I have After Affects and Premiere and I thought I'd love to try FCP... I can't afford to do that right now... Not that I have an immediate switch, but I'd like to update it when I buy a G5.

I'd hate to have all my mulitmedia tools on my Mac and then have premire on my pc... that would be switching in the wrong direction....
 
Premiere has just been getting Demolished.

Adobe's problem is that they have their Crown Jewel...Photoshop. It is irreplaceable. Illustrator and Indesign are not. Premiere and After Effects can easily be replaced by FCP and Combustion.

Adobe has not done a good job competing in other apps beyond Photoshop and Indesign. Had they focused on Digital Video...AE and Premiere wouldn't have fallen so far behind.

Adobe...you MUST compete. No ones going to buy your products just because they think you're a great company. Get a fire under your azz fellas.
 
Premier was such an awful and underpowered application from day one. It was extremely buggy and thus extremely unstable in every release. Luckily it was equally crappy on both Windows and the Macintosh... even with a new version for Windows XP it gets it's butt kicked all over the place by Vegas Video which is a vastly superior peice of software.

Goodbye Premier, Don't let the door hit your ass on the way out.
 
R.I.P.

Good! Premiere Sucks A$$.
FCP blew it out of the water the day it had multiple sequences per project.

rest in peace, Premiere.
 
FCE is no FCP

Final Cut Express is $299, not $99, and from what I can tell it does everything Final Cut Pro 3 did, though only in DV format. I haven't used Premiere for... what... seven years? What can it do that FCE can't? Other than be resolution-independent, of course; for that you need FCP.

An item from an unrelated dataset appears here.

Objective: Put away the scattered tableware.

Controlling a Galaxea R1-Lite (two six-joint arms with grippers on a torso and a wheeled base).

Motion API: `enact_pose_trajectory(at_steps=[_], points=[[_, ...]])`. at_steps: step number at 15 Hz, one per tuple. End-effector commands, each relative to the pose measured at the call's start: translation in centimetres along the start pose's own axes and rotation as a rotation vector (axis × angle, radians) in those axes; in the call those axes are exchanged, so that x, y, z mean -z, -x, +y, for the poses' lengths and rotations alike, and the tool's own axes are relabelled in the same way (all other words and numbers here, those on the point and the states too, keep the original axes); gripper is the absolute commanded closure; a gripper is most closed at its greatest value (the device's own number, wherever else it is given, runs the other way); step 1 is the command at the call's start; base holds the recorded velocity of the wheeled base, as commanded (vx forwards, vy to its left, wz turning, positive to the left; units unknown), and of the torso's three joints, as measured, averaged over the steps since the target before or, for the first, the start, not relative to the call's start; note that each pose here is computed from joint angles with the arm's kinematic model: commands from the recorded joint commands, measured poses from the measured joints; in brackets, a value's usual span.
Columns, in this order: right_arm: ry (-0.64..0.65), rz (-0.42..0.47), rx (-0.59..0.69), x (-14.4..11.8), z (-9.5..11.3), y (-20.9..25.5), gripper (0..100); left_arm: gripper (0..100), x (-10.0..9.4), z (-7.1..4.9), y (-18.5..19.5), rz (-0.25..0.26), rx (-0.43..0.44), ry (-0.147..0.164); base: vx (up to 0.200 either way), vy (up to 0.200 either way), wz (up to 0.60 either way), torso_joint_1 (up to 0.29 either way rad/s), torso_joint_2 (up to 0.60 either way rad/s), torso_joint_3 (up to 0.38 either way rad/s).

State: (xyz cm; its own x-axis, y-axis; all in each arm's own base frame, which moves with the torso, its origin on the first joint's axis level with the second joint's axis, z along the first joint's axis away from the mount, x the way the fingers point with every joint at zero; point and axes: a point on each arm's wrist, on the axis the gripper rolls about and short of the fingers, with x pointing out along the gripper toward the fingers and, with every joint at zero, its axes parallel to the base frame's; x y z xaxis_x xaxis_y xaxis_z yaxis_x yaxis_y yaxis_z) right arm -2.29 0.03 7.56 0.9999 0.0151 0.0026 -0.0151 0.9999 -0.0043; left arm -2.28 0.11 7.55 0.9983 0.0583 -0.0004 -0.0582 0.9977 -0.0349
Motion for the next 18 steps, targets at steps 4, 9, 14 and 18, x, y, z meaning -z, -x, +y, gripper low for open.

Not even close. I can tell you've never used FCP...or at least not to it's fullest capabilities. FCE is REALLY stripped down. No keyframinig of effects is a big thing. You can't even Keyframe things like text tracking. You can't keyframe thngs like opacity, or at least not easily as you can in FCP. Moving from FCE to FCP might not be too bad, but moving from FCP to FCE is darn near impossible because you can't FIND anything. Plus, with version 4, you've got a pile of extra apps that don't ship with FCE.

So, those who wonder just WHY FCP is $700 more than FCE...trust me, with what you get, Apple could have made FCP $1499 and it STILL would have been a steal.

But since FCP is only a few hundred more than Premiere...it makes sense to just move to it. There's a LOT more power in FCP.
 
adobe's trying to make money, so if they can't sell enough premiere, it's quite reasonable to drop it. I don't think we mac folks really even need it anymore since we have a good (better?) alternative.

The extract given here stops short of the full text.